• _Data section_:
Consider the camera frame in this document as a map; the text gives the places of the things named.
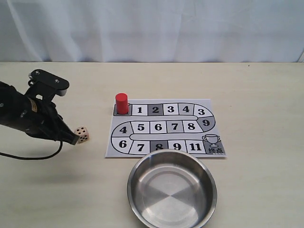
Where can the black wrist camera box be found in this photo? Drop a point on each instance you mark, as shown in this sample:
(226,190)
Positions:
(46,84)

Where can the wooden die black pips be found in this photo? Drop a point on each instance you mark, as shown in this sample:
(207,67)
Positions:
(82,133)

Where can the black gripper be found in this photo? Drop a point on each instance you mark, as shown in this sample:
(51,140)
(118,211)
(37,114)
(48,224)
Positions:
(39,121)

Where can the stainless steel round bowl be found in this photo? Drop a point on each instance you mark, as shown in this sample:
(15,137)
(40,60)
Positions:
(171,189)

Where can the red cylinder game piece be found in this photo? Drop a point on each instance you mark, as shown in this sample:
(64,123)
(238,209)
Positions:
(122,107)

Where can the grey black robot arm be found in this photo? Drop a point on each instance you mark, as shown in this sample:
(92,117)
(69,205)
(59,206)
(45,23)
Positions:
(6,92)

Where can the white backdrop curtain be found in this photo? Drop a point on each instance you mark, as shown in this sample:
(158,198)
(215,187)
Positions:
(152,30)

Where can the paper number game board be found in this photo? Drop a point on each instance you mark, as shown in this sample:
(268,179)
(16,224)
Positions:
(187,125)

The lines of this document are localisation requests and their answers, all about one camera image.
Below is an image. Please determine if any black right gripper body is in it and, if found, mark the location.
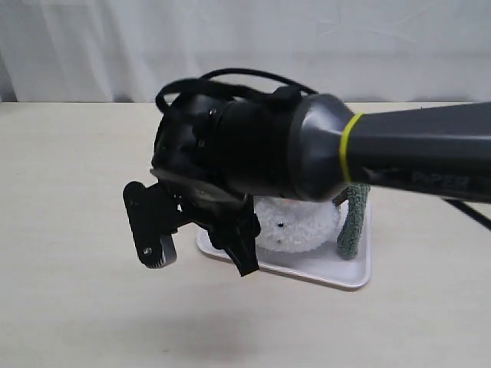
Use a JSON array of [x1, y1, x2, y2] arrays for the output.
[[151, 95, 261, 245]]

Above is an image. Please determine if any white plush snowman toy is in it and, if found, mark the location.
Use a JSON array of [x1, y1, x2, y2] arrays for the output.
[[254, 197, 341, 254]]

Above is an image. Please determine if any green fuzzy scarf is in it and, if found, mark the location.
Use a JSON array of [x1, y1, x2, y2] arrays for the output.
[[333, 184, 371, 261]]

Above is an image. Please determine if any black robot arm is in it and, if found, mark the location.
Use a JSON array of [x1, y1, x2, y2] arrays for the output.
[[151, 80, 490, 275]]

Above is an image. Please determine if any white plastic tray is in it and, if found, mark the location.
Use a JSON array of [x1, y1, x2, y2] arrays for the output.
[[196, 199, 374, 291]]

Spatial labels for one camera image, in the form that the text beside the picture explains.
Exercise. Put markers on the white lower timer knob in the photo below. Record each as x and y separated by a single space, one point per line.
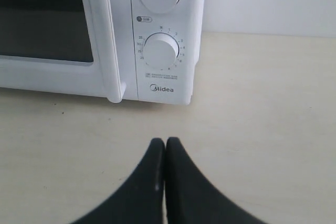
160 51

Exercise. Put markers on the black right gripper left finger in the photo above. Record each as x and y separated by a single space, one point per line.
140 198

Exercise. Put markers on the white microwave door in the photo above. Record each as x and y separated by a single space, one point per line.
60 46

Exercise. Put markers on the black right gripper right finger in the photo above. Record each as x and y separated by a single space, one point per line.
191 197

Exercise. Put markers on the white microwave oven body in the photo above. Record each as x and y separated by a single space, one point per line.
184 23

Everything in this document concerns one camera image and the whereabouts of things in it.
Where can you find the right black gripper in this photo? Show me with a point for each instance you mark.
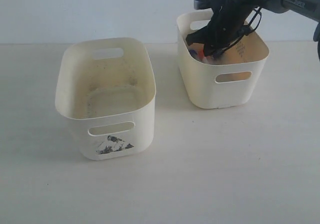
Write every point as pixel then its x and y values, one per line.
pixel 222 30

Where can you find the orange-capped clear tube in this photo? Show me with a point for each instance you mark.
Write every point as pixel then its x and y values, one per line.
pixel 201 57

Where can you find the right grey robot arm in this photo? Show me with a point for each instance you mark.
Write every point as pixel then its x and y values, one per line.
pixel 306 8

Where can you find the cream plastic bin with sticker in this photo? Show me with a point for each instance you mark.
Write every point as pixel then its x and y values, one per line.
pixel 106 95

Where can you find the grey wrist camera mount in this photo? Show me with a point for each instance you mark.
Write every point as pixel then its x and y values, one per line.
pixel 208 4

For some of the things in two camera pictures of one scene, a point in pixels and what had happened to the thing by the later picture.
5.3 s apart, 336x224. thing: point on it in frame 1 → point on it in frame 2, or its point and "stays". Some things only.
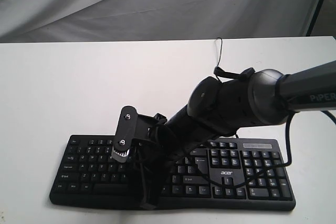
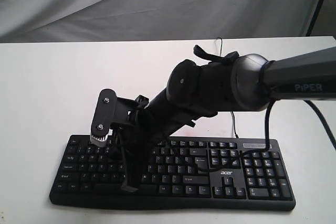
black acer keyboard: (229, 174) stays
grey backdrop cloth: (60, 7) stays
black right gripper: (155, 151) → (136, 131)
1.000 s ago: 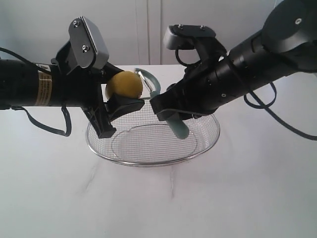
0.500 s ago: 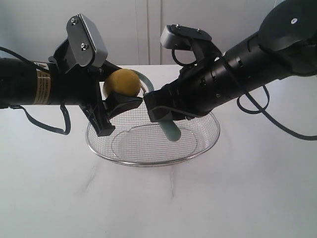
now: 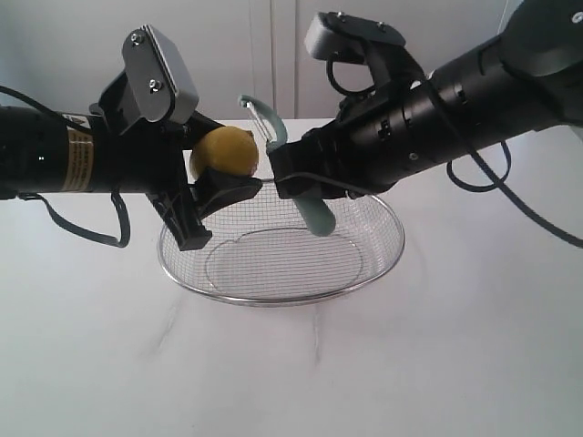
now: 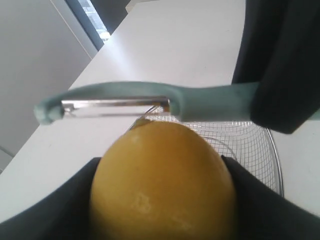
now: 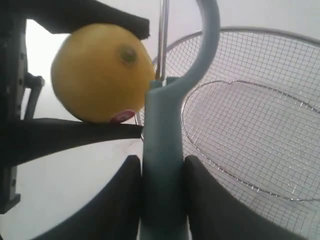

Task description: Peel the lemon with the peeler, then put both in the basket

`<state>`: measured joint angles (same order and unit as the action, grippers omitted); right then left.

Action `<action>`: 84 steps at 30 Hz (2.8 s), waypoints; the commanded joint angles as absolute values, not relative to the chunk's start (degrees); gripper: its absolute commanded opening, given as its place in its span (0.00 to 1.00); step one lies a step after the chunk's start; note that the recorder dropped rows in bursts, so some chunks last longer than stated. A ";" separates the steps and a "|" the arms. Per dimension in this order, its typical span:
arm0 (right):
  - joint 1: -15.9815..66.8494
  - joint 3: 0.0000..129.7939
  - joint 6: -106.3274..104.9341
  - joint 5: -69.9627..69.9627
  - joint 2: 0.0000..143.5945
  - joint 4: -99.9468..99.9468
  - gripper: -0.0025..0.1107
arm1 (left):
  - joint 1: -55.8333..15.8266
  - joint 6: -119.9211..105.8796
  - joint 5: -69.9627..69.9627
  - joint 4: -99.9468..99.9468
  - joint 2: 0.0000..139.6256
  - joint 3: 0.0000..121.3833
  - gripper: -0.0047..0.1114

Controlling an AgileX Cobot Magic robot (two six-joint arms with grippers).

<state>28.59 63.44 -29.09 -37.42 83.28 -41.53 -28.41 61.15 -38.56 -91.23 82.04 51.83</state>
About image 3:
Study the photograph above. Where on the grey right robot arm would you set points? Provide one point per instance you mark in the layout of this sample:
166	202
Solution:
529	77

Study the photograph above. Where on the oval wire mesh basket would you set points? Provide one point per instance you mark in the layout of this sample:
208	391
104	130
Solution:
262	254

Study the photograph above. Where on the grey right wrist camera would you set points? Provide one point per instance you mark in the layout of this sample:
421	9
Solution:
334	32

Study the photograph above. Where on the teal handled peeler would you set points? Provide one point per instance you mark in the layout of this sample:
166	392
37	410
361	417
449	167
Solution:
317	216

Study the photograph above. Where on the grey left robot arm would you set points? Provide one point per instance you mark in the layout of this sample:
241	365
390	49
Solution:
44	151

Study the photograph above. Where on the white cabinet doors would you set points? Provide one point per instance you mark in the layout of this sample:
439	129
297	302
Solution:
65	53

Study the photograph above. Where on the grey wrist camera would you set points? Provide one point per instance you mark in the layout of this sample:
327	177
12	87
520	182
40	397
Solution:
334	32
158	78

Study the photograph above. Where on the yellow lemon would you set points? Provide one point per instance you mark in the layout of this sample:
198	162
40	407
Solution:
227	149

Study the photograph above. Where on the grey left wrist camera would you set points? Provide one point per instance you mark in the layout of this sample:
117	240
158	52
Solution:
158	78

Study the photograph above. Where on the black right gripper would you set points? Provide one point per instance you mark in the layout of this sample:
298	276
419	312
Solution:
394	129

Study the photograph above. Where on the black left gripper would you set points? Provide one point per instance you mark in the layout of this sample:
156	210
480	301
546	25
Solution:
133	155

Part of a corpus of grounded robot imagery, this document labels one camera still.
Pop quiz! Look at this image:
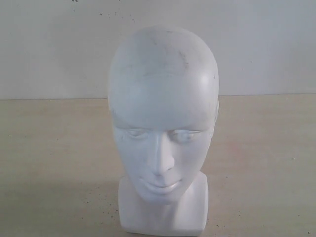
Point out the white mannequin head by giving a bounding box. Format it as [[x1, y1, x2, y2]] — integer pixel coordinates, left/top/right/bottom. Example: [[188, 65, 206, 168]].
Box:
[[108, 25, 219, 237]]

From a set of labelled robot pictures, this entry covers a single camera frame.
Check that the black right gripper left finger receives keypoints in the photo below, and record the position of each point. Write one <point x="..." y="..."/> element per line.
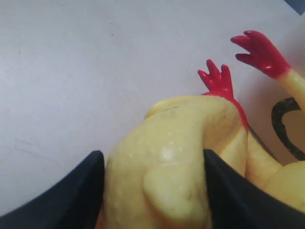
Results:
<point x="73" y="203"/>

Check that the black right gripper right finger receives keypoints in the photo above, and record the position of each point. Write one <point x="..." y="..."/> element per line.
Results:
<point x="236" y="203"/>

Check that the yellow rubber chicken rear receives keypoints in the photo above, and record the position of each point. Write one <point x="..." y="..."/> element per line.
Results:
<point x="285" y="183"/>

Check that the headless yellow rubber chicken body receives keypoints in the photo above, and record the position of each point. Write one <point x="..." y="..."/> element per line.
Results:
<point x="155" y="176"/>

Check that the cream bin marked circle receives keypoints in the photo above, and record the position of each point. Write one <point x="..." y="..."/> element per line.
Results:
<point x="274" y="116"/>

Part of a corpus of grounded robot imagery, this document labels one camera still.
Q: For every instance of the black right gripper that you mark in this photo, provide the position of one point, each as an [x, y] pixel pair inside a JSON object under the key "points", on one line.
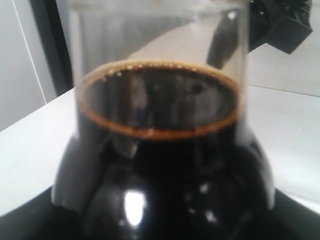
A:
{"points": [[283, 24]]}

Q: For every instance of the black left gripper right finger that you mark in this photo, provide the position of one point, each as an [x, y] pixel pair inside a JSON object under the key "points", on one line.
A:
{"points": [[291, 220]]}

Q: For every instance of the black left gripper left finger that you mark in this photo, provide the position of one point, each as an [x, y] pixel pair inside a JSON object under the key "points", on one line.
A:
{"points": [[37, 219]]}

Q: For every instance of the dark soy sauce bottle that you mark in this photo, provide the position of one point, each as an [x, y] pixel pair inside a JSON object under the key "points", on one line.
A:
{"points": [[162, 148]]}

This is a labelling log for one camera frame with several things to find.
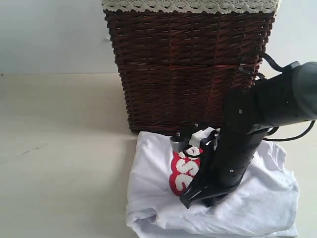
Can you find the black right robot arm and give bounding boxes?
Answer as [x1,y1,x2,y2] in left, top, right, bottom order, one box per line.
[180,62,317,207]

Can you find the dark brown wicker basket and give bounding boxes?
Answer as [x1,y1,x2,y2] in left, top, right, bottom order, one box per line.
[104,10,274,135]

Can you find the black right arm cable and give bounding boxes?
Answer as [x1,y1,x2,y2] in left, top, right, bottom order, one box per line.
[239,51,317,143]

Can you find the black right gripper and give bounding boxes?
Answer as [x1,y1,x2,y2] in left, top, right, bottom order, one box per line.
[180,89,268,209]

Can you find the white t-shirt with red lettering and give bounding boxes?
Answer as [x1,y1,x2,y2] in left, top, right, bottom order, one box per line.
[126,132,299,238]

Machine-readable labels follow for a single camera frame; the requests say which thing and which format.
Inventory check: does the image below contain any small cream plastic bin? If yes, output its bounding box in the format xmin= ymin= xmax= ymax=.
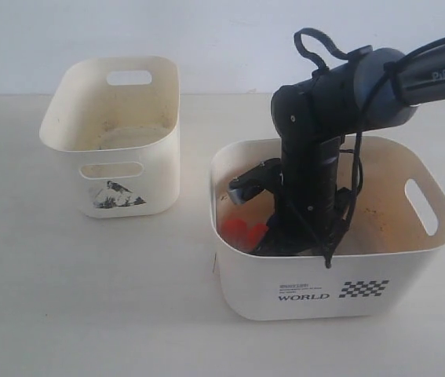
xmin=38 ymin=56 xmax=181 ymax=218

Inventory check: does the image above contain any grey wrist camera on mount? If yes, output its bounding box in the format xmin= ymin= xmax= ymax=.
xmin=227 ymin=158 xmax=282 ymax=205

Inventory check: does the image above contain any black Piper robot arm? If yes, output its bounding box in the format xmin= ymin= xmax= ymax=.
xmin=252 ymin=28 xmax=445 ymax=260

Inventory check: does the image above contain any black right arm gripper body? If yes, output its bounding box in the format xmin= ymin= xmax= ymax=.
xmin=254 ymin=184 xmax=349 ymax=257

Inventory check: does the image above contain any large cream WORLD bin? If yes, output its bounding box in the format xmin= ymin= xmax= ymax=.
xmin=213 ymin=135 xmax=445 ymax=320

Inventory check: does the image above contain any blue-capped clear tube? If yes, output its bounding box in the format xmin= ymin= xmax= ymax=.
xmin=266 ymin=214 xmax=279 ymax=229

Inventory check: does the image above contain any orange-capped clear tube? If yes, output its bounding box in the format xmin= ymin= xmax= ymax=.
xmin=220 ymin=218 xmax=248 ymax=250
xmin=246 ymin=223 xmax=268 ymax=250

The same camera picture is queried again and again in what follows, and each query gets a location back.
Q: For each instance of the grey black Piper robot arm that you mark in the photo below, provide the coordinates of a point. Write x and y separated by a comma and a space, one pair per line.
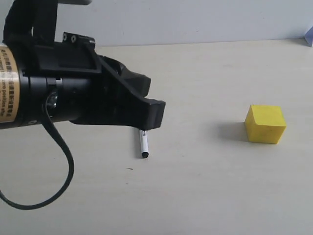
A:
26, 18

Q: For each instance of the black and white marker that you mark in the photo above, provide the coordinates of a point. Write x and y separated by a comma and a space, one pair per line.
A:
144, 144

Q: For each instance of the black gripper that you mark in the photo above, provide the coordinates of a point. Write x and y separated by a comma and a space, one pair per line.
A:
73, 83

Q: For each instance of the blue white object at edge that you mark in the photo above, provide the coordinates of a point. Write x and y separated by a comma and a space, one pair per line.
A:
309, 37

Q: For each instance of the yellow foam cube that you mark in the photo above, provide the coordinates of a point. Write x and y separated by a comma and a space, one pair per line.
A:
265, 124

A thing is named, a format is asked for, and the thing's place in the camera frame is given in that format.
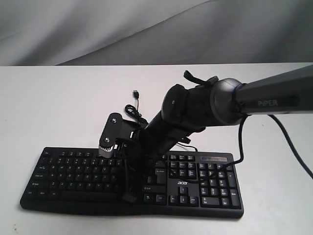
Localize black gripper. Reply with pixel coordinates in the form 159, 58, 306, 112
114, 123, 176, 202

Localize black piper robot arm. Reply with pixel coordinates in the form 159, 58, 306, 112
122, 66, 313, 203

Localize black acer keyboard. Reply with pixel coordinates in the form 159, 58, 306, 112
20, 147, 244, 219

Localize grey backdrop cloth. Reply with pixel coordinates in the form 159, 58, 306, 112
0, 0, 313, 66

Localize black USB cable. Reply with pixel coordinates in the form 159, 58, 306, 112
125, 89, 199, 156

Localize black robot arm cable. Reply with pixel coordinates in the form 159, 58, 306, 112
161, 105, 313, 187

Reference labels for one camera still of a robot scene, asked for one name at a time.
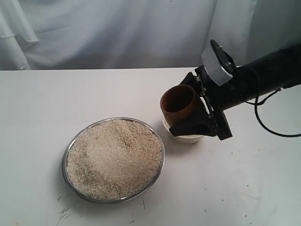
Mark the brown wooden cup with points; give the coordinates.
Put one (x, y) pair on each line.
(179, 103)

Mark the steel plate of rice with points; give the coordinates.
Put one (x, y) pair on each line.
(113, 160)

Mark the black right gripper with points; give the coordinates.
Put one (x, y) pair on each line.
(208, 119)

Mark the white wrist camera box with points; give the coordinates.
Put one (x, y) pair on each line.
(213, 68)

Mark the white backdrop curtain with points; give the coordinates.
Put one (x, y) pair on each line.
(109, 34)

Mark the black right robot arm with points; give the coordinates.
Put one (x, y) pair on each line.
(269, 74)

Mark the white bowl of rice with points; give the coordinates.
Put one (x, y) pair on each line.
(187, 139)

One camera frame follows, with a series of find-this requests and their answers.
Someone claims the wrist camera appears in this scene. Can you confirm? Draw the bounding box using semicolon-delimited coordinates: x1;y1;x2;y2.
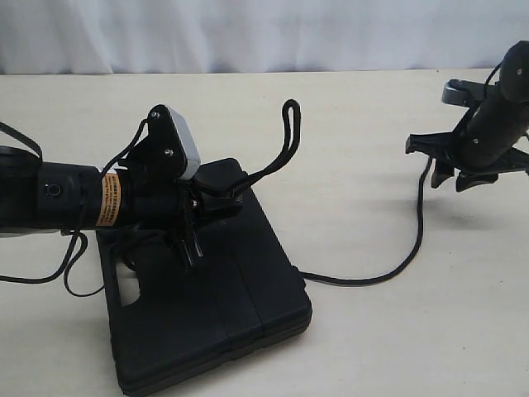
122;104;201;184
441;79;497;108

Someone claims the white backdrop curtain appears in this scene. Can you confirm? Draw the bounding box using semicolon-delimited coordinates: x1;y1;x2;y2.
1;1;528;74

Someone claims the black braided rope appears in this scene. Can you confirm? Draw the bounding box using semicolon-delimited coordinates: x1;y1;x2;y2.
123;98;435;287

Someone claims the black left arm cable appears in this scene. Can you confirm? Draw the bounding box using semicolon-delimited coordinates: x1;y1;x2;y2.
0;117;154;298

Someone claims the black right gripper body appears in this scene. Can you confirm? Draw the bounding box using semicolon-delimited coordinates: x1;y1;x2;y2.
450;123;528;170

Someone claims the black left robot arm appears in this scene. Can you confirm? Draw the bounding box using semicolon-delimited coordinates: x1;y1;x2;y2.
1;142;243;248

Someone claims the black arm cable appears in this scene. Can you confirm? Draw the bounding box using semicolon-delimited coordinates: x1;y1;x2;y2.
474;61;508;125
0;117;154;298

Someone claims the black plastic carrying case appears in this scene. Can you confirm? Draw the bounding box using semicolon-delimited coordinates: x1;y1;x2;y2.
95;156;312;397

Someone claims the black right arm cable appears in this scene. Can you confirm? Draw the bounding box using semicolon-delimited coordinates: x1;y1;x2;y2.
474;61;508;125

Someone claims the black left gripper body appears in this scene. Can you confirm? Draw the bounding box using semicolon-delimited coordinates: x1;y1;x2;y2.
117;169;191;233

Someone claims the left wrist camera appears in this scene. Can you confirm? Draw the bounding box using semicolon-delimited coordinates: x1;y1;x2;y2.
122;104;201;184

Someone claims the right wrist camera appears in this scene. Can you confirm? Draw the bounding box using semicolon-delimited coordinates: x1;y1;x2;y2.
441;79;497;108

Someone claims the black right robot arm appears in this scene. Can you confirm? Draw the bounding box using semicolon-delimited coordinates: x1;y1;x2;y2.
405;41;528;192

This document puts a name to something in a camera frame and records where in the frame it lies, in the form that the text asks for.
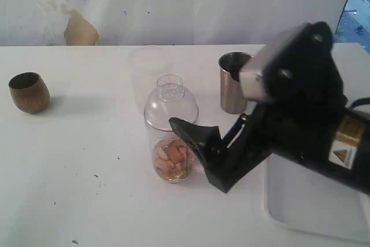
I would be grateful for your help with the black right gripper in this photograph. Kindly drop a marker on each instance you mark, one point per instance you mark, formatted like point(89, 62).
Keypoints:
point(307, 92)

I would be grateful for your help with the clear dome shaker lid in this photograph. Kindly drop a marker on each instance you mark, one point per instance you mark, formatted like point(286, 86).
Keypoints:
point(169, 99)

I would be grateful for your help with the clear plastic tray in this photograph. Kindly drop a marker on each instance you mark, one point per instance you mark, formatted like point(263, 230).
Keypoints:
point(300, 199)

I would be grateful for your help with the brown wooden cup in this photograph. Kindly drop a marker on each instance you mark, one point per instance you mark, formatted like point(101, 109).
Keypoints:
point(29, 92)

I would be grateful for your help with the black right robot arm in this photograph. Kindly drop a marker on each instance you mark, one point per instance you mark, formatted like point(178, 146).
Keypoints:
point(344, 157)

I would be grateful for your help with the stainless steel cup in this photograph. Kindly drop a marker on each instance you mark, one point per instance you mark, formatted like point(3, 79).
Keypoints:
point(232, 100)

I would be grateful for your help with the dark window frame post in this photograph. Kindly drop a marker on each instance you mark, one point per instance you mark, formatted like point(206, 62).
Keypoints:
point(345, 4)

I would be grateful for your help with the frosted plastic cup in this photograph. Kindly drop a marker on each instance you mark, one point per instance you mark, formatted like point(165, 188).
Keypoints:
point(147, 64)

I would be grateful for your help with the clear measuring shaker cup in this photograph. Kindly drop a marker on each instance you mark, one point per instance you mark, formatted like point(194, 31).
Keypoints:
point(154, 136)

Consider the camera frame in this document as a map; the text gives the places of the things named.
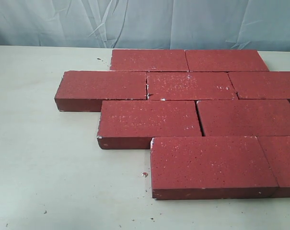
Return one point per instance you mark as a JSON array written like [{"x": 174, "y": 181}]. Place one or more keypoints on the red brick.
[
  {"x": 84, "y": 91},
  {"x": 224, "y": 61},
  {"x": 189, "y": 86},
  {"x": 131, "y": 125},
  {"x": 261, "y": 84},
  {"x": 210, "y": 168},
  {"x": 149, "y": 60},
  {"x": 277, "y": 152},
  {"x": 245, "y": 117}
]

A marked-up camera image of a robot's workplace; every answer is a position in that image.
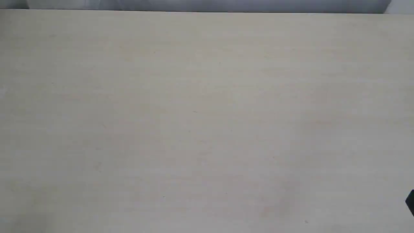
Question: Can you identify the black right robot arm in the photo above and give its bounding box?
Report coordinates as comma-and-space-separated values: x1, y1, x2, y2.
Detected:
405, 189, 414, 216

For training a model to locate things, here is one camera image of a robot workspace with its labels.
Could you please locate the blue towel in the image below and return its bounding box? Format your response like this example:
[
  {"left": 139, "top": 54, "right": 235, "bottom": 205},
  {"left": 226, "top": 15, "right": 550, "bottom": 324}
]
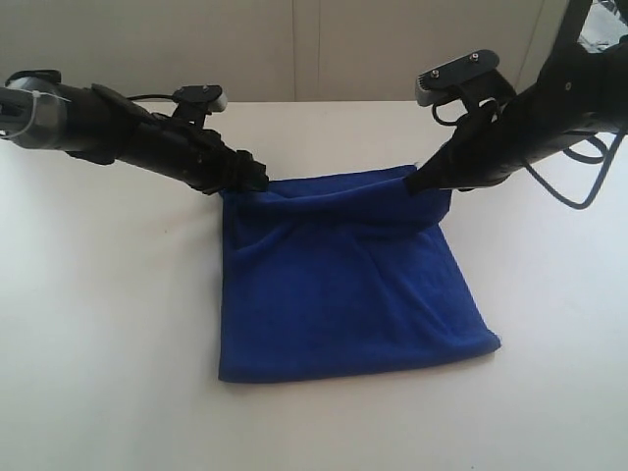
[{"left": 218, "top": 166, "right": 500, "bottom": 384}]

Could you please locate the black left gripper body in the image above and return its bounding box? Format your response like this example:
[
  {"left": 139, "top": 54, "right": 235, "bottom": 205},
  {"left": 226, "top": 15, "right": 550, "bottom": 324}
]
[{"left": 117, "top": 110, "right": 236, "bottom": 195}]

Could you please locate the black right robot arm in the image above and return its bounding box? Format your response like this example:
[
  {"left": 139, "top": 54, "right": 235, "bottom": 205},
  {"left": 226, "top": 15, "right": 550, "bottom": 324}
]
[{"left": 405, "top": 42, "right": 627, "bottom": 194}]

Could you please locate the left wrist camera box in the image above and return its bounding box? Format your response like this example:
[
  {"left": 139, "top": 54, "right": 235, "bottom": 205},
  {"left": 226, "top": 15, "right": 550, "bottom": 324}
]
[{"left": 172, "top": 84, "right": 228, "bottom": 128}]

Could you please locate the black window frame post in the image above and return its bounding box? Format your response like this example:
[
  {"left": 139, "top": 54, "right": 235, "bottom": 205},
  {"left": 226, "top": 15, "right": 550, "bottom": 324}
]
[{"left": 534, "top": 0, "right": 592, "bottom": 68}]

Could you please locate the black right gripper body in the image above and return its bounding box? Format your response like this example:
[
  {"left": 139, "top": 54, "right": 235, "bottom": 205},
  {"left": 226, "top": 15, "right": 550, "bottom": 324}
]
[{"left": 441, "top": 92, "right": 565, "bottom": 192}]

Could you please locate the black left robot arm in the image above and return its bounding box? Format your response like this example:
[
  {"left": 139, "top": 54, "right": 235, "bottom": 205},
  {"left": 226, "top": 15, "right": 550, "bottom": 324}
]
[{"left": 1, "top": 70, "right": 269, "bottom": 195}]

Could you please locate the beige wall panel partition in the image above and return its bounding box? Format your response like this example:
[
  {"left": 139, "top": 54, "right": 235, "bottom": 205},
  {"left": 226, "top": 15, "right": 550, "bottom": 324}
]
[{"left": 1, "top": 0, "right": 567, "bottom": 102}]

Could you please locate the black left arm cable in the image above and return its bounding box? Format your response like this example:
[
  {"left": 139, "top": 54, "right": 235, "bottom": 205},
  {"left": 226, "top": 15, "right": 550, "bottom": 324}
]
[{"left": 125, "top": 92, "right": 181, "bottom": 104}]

• _What the exercise asks_:
A single number is the reply: the count of lines in the entries above that have the word "rubber".

• _Exercise response_:
2